What is being asked:
Start to finish, return the listing exactly as written.

Supplied material:
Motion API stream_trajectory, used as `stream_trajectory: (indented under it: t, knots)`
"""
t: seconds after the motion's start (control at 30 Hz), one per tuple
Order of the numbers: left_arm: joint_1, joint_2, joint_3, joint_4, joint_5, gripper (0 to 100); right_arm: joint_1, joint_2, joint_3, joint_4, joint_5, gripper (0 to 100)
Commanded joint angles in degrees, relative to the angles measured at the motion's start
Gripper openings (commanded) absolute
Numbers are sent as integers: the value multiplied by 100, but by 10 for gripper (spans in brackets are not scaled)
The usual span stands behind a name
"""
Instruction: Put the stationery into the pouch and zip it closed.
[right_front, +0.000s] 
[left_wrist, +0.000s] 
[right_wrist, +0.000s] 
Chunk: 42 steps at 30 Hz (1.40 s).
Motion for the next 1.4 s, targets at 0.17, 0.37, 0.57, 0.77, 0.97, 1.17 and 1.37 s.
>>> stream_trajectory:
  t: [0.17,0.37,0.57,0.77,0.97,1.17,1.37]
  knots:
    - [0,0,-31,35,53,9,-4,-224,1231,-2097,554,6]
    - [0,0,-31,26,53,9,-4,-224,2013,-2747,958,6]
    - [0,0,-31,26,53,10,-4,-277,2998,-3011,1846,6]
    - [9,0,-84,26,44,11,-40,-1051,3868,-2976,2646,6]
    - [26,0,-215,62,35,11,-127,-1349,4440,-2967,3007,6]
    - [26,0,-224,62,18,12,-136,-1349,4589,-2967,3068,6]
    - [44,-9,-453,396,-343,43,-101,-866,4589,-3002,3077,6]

Answer section:
Motion API stream_trajectory, used as `stream_trajectory: (indented under it: t, knots)`
"""
t: seconds after the motion's start (control at 30 Hz), one per tuple
Order of the numbers: left_arm: joint_1, joint_2, joint_3, joint_4, joint_5, gripper (0 to 100); right_arm: joint_1, joint_2, joint_3, joint_4, joint_5, gripper (0 to 100)
Commanded joint angles in degrees, relative to the angles measured at the motion's start
Gripper openings (commanded) absolute
Numbers are sent as integers: the value multiplied by 100, but by 10 for gripper (spans in brackets are not scaled)
The usual span stands behind a name
"""
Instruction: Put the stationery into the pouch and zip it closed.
[right_front, +0.000s] 
[left_wrist, +0.000s] 
[right_wrist, +0.000s] 
Chunk: 42 steps at 30 Hz (1.40 s).
Motion for the next 1.4 s, targets at 0.17, 0.37, 0.57, 0.77, 0.97, 1.17 and 1.37 s.
>>> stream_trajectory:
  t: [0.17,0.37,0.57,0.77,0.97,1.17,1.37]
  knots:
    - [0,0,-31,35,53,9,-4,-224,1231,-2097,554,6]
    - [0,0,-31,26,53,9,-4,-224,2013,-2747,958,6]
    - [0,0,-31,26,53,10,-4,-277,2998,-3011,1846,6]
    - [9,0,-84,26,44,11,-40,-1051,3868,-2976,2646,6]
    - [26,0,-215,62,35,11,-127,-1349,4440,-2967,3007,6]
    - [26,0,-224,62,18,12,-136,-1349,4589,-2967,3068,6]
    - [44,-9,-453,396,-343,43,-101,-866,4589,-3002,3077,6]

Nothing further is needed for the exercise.